### How to use PubChem REST API
- https://pubchemdocs.ncbi.nlm.nih.gov/pug-rest
- 支持的格式：XML/JSON/CSV/TXT...

### URL的基本格式：
- https://pubchem.ncbi.nlm.nih.gov/rest/pug/compound/cid/2244/property/MolecularFormula/JSON
- `https://pubchem.ncbi.nlm.nih.gov/rest/pug/<input specification>/<operation specification>/[<output specification>][?<operation_options>]`

#### 编码
For proper transmission of certain special characters, strings passed e.g. for SMILES input may need to be URL encoded; for example, “smiles=C1C[CH+]1” should be encoded as “smiles=C1C%5BCH%2B%5D1”.

In [32]:
import os
import requests
import pandas as pd
import numpy as np
import json

In [23]:
BASE_URL = r'https://pubchem.ncbi.nlm.nih.gov/rest/pug/compound/{q_from}/{q_value}/property'
q_from = 'cid'
q_to = ','.join(['CanonicalSMILES', 'IsomericSMILES', 'ExactMass'])
q_format = 'JSON'
q_to

'CanonicalSMILES,IsomericSMILES,ExactMass'

In [24]:
q_value = '5282283'
BASE_URL.format(q_from=q_from, q_value=q_value)

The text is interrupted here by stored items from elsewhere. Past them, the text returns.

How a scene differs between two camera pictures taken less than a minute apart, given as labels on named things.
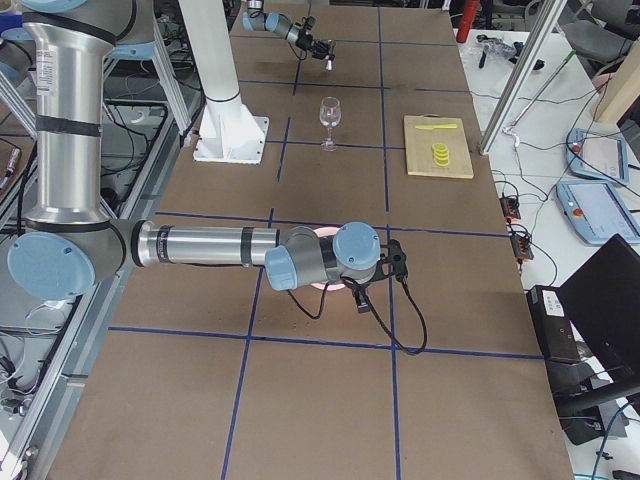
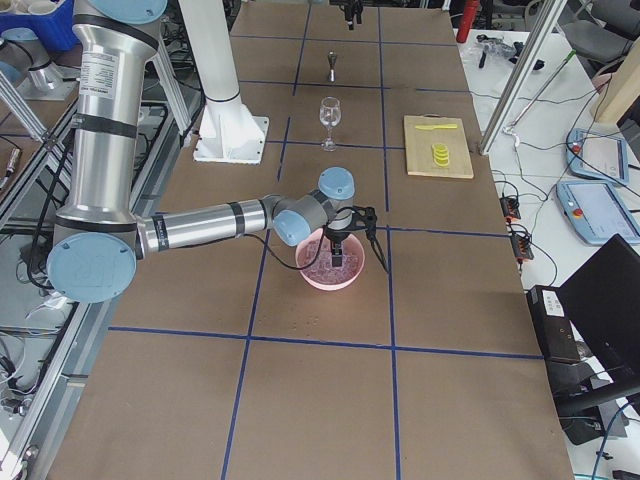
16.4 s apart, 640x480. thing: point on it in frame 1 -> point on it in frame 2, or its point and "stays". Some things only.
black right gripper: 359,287 -> 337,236
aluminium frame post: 546,24 stays
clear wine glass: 330,114 stays
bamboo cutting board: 419,142 stays
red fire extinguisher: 470,11 stays
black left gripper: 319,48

'https://pubchem.ncbi.nlm.nih.gov/rest/pug/compound/cid/5282283/property'

In [40]:
query = os.path.join(BASE_URL.format(q_from=q_from, q_value=q_value), q_to, q_format)
query

'https://pubchem.ncbi.nlm.nih.gov/rest/pug/compound/cid/5282283/property/CanonicalSMILES,IsomericSMILES,ExactMass/JSON'

In [27]:
r = requests.get(query)

In [28]:
r.status_code

200

In [34]:
q_result = json.loads(str(r.content, 'utf-8'))
q_result

{'PropertyTable': {'Properties': [{'CID': 5282283,
    'CanonicalSMILES': 'CCCCCCCCCCCCCCCC(=O)OCC(CO)OC(=O)CCCCCCCC=CCCCCCCCC',
    'ExactMass': 594.522,
    'IsomericSMILES': 'CCCCCCCCCCCCCCCC(=O)OC[C@H](CO)OC(=O)CCCCCCC/C=C\\CCCCCCCC'}]}}

In [39]:
q_dic = q_result['PropertyTable']['Properties'][0]
q_dic

{'CID': 5282283,
 'CanonicalSMILES': 'CCCCCCCCCCCCCCCC(=O)OCC(CO)OC(=O)CCCCCCCC=CCCCCCCCC',
 'ExactMass': 594.522,
 'IsomericSMILES': 'CCCCCCCCCCCCCCCC(=O)OC[C@H](CO)OC(=O)CCCCCCC/C=C\\CCCCCCCC'}

In [44]:
raw_data = pd.read_csv('lipid_name2pubchemid.txt', sep='\t', header=None)
raw_data

Unnamed: 0,0,1
0,DG(34:1),5282283
1,DG(34:1),5283470
2,DG(34:1),5283471
3,DG(34:1),9543686
4,DG(34:1),9543691
5,DG(34:1),9543972
6,DG(34:1),56936316
7,DG(34:1),53477956
8,DG(34:1),53477984
9,DG(34:1),56936375


In [51]:
24778900 in np.unique(raw_data[1])

True